Duolingo Is Built for the User Who Came for the Activity

exploring May 5, 2026

Duolingo was built for users who came for the activity of language learning. In India, more new users are coming for what the language unlocks.

I haven’t seen Duolingo’s internal numbers. What follows is observation, framed by years of building learning products for users in India and globally. The pattern might be wrong. The frame still seems worth laying out.

Duolingo has invested seriously in India already. The Duolingo English Test as an outcome-anchored product. Hindi-medium courses. Regional pricing on Duolingo Super. The frame I’m laying out sits at a layer those investments don’t directly address: the engagement system in the first week of the core app, where users decide whether the daily ritual is worth coming back to.

What I keep coming back to: the design assumes a user who came for the activity.
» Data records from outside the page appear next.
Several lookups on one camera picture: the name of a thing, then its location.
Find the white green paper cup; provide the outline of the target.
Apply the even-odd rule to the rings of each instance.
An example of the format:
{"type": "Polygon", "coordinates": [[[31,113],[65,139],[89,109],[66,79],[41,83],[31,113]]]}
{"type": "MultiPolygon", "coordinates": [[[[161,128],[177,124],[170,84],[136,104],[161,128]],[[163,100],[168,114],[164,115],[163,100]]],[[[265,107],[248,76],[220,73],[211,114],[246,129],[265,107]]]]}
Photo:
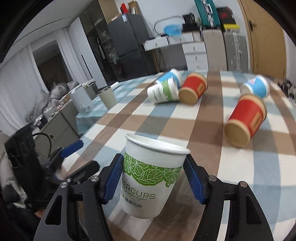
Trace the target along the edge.
{"type": "Polygon", "coordinates": [[[121,208],[136,218],[154,218],[163,210],[190,150],[135,134],[125,138],[121,208]]]}
{"type": "Polygon", "coordinates": [[[149,87],[147,97],[154,104],[180,100],[179,90],[173,78],[149,87]]]}

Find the white curtain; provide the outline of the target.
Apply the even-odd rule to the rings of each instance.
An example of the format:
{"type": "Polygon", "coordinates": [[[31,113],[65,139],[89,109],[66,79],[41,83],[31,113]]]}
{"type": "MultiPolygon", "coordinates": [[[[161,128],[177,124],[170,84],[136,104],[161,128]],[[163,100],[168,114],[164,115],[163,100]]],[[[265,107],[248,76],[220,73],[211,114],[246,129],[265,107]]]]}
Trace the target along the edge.
{"type": "Polygon", "coordinates": [[[25,116],[41,91],[48,93],[31,45],[1,66],[1,131],[8,136],[26,125],[25,116]]]}

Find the white drawer desk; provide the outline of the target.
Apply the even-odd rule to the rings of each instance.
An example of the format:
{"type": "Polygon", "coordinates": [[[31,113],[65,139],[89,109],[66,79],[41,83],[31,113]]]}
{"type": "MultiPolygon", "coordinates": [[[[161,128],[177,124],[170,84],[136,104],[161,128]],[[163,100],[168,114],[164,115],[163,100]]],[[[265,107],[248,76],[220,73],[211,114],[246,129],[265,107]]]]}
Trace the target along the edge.
{"type": "Polygon", "coordinates": [[[160,70],[208,70],[205,43],[200,31],[186,32],[179,36],[163,36],[143,43],[145,51],[156,54],[160,70]]]}

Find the shoes on floor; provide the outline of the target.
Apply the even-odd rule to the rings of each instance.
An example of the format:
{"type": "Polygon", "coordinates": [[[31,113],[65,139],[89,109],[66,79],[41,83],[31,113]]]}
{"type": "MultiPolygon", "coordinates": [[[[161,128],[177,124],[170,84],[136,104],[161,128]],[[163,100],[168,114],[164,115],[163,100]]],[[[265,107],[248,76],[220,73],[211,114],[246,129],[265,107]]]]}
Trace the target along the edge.
{"type": "Polygon", "coordinates": [[[282,80],[279,78],[275,78],[274,81],[280,87],[283,93],[287,96],[292,106],[295,106],[295,85],[287,79],[282,80]]]}

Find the white paper roll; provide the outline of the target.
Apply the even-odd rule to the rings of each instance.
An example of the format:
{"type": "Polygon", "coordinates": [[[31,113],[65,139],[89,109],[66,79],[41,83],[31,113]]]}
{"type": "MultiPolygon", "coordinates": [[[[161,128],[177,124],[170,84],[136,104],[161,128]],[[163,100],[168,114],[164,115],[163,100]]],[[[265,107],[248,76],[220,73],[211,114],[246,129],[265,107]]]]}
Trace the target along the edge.
{"type": "Polygon", "coordinates": [[[112,84],[110,87],[112,90],[117,89],[120,86],[120,82],[115,82],[114,84],[112,84]]]}

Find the grey clothes pile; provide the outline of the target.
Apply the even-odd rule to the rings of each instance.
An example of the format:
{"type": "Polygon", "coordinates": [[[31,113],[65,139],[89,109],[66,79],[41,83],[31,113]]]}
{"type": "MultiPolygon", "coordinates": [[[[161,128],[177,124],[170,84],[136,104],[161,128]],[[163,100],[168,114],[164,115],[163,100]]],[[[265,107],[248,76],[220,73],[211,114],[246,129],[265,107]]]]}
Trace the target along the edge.
{"type": "Polygon", "coordinates": [[[55,108],[60,103],[59,101],[64,97],[66,94],[69,93],[72,89],[77,87],[79,82],[77,81],[70,81],[68,83],[59,83],[49,93],[41,92],[35,98],[35,102],[33,107],[25,116],[25,121],[27,123],[35,122],[36,118],[42,115],[46,109],[55,108]]]}

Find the stack of shoe boxes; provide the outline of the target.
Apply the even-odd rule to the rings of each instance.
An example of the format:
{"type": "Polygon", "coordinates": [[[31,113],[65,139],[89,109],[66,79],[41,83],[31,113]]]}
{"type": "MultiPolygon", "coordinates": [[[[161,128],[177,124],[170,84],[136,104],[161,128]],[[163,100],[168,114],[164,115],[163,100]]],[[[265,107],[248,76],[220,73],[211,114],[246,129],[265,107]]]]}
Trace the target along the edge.
{"type": "Polygon", "coordinates": [[[221,30],[223,32],[239,32],[240,26],[236,23],[232,10],[225,6],[217,8],[217,13],[221,23],[221,30]]]}

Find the white suitcase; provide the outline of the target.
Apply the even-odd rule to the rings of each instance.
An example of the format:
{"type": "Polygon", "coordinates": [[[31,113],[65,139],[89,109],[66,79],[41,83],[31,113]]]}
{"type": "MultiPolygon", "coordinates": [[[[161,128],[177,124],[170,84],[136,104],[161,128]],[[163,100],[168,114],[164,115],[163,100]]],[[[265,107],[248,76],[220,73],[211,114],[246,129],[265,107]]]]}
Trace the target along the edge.
{"type": "Polygon", "coordinates": [[[203,30],[210,71],[227,71],[226,50],[221,30],[203,30]]]}

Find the teal suitcase on top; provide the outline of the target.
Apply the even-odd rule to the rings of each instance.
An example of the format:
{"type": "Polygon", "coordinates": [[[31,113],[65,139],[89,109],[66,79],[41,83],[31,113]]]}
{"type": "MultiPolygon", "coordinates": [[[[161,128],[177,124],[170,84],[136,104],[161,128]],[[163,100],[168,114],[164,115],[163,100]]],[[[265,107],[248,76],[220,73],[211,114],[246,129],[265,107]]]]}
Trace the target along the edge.
{"type": "Polygon", "coordinates": [[[217,9],[212,0],[194,0],[203,28],[220,29],[221,23],[217,9]]]}

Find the red paper cup centre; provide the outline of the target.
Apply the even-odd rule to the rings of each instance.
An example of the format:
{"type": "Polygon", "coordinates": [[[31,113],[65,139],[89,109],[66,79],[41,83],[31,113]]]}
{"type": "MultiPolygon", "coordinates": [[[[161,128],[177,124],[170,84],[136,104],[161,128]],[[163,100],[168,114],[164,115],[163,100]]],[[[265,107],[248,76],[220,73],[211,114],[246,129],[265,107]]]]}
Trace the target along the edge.
{"type": "Polygon", "coordinates": [[[190,73],[181,89],[179,99],[183,104],[195,105],[208,88],[206,77],[200,73],[190,73]]]}

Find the red paper cup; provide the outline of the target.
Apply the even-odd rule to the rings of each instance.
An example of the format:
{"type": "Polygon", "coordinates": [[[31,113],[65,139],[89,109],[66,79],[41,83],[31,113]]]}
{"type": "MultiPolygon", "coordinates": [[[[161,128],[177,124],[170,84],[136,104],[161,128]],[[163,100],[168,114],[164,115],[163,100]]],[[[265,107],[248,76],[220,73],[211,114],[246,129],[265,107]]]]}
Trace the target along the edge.
{"type": "Polygon", "coordinates": [[[244,148],[266,117],[267,109],[263,100],[254,94],[243,94],[224,126],[224,133],[233,146],[244,148]]]}
{"type": "Polygon", "coordinates": [[[183,104],[195,105],[208,88],[206,77],[200,73],[190,73],[181,89],[179,99],[183,104]]]}

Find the grey tumbler mug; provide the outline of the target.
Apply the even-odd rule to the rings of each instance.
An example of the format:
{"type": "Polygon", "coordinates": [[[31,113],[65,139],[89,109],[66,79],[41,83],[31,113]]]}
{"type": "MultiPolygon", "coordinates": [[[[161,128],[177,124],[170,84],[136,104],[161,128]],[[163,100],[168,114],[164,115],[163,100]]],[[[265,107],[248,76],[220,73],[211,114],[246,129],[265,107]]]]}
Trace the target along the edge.
{"type": "Polygon", "coordinates": [[[110,86],[106,86],[99,90],[98,96],[100,97],[101,101],[104,103],[107,109],[111,109],[117,104],[117,99],[110,86]]]}

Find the blue paper cup far left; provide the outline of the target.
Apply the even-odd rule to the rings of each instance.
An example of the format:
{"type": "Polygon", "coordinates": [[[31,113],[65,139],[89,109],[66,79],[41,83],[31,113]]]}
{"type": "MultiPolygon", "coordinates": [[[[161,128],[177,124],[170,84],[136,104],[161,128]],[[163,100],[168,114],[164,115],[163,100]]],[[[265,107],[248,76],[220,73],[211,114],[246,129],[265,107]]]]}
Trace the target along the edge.
{"type": "Polygon", "coordinates": [[[176,83],[178,88],[183,86],[184,80],[182,78],[181,73],[176,69],[171,69],[168,72],[163,73],[160,77],[155,80],[156,84],[160,84],[170,78],[173,78],[174,82],[176,83]]]}

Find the blue paper cup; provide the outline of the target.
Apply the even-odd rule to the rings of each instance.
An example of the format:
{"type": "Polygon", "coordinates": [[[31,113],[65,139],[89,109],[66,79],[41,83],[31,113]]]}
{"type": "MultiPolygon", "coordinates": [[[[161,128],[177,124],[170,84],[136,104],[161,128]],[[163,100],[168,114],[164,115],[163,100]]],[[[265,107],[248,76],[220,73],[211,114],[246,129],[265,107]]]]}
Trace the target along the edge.
{"type": "Polygon", "coordinates": [[[160,77],[155,80],[156,84],[160,84],[170,78],[173,78],[174,82],[176,83],[178,88],[183,86],[184,80],[182,78],[181,73],[176,69],[171,69],[168,72],[163,73],[160,77]]]}
{"type": "Polygon", "coordinates": [[[256,75],[251,80],[243,83],[240,87],[241,94],[254,94],[261,99],[265,99],[270,94],[269,82],[262,75],[256,75]]]}

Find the white appliance on table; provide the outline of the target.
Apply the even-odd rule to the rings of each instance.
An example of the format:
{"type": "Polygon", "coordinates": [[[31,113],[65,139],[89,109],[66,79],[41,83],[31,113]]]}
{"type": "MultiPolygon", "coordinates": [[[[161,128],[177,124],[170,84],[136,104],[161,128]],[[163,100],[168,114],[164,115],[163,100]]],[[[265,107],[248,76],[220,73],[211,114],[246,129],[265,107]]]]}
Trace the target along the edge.
{"type": "Polygon", "coordinates": [[[82,84],[72,89],[69,96],[76,106],[79,113],[88,113],[93,108],[93,102],[82,84]]]}
Many Indian users came for the outcome.

The Motivation Is Outside the App

Most users in India don’t open Duolingo because they want to learn a language for fun. They open it because they need to clear an interview, or get a better job, or feel less self-conscious in English-speaking professional settings. The motivation is external. The destination is outside the app.
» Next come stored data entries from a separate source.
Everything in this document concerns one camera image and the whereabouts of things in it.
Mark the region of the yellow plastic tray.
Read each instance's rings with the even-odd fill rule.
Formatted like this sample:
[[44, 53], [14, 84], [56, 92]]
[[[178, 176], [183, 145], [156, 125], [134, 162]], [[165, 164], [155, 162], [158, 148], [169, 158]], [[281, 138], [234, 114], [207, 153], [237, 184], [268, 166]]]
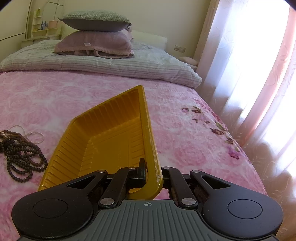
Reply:
[[146, 164], [146, 184], [129, 198], [154, 199], [163, 177], [144, 87], [138, 85], [89, 109], [70, 121], [60, 139], [39, 190], [85, 176], [97, 170], [116, 173], [124, 167]]

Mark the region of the pink floral bedspread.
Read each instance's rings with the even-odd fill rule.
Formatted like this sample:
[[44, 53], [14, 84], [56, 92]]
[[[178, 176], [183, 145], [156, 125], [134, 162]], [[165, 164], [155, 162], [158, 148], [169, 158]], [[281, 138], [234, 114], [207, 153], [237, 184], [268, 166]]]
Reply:
[[224, 240], [213, 203], [266, 192], [193, 89], [66, 71], [1, 74], [1, 240]]

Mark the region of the grey striped quilt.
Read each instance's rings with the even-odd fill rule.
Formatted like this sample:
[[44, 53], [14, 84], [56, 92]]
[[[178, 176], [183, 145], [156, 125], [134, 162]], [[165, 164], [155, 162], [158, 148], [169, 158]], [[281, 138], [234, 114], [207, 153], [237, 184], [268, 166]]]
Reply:
[[132, 44], [134, 57], [107, 59], [54, 53], [59, 40], [44, 40], [10, 54], [1, 61], [1, 71], [69, 70], [116, 76], [163, 80], [197, 88], [202, 78], [186, 63], [162, 49], [141, 42]]

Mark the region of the pink cushion by curtain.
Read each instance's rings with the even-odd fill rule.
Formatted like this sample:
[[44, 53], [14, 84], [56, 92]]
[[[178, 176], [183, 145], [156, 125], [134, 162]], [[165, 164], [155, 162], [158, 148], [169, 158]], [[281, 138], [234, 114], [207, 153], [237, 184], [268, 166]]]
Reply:
[[184, 62], [184, 63], [187, 63], [190, 66], [196, 66], [197, 67], [198, 64], [199, 64], [199, 62], [196, 61], [195, 59], [190, 58], [190, 57], [186, 57], [186, 56], [180, 57], [179, 60]]

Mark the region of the mauve pillow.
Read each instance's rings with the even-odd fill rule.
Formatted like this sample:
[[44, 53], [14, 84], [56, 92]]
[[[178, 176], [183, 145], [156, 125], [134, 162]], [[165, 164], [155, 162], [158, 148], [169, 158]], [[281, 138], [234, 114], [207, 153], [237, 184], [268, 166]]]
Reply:
[[128, 31], [77, 31], [60, 41], [54, 49], [57, 54], [95, 56], [108, 59], [134, 57], [131, 35]]

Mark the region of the pink sheer curtain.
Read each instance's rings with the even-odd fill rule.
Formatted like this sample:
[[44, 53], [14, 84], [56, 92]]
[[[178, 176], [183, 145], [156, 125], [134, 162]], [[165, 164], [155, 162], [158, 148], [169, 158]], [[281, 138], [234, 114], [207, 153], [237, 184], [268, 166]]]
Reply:
[[196, 48], [197, 91], [283, 208], [295, 240], [295, 5], [210, 1]]

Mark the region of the grey green pillow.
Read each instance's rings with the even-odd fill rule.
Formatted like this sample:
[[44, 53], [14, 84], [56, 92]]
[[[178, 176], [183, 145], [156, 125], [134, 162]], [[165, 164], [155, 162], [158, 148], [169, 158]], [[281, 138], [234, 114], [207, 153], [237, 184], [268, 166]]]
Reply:
[[58, 20], [81, 31], [119, 32], [130, 27], [130, 20], [119, 13], [105, 10], [73, 11]]

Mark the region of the cream vanity shelf unit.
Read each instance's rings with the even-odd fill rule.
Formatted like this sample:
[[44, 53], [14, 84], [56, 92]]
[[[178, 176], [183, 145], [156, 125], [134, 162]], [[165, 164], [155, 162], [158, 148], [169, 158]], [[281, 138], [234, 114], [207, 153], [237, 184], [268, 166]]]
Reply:
[[63, 14], [63, 0], [30, 1], [25, 39], [21, 42], [21, 47], [43, 40], [61, 39], [60, 19]]

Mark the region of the wall power socket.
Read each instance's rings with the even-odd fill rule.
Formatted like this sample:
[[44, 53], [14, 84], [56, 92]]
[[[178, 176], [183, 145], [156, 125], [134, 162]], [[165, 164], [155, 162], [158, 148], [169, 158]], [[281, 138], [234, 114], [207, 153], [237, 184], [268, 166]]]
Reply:
[[185, 49], [184, 47], [181, 47], [181, 46], [175, 45], [174, 50], [175, 50], [175, 51], [178, 51], [178, 52], [180, 52], [180, 53], [184, 53], [186, 49]]
Duolingo’s design works in the opposite direction. It rewards the activity, not the outcome. The streak is the streak. The league is the league. The XP is the XP. None of these reward systems make a claim about whether the user is getting closer to the actual thing they came for.
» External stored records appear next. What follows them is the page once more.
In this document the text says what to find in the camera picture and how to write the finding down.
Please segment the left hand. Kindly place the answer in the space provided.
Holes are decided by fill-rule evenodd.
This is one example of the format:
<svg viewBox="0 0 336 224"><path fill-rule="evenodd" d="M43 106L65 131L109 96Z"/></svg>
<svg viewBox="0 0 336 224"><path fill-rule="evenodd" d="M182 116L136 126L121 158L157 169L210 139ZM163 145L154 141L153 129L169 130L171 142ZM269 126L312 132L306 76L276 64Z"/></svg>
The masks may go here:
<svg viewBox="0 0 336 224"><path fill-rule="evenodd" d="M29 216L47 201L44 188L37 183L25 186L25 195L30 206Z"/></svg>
The same gap shows up at the lesson level. A new user needs to feel today’s lesson is moving them closer to their goal. Vocabulary lessons on food, family, or daily routines, even well-built ones, don’t tell the user they are closer to job-ready. The skill-build is happening; it just isn’t legible to the goal.

For users who fell in love with the activity (and there are many), none of this is a problem, because the activity is the destination. For users who came for an outcome, neither the rewards nor the lessons speak the language of the goal. They are earning XP and practicing how to talk about food and family. What they wanted was a sense of being closer to an interview.

The System Is Heavy Before the Habit Forms

Streaks, leagues, XP, quests, hearts. For a user who’s been on the app for months, these aren’t five systems but a single integrated reward layer that texturizes daily practice. For a user opening the app on day three, they’re five systems, each with its own logic, each with its own consequences for missing a day.

The cost of complexity is highest before a habit has formed. The user who already shows up daily can absorb new mechanics as variations on the routine. The user who’s still deciding whether to come back tomorrow has to evaluate each system on its own.

Multiple loops competing for attention is fine when attention is given. It is expensive when attention is being earned.

In India specifically, the cost of missing a day is higher. Routines are less stable. Time fragments more. Missing a day or two is normal; the streak system treats it as failure. For a user not yet hooked, the “you broke your streak” message can land as evidence that they’re not a Duolingo person.

Before the Habit Forms, the Job Is Different

None of this is to say Duolingo’s system is wrong. It is one of the most carefully built engagement systems in consumer software. It works because it solved habit formation. The system rewards consistency, builds a daily ritual, and turns the ritual into identity (I’m a streak person now).

But the system rewards consistency in users who are already showing up. Before the habit forms, a different version of the product probably has to do a different job: convince the user that the time spent today connects to the goal they had when they downloaded. Once the habit forms, the engagement loops can take over. The question is whether that earlier, simpler, more goal-anchored version is worth running for the first week or two.

Probably yes. Especially in a market where most new users came for what’s outside the app.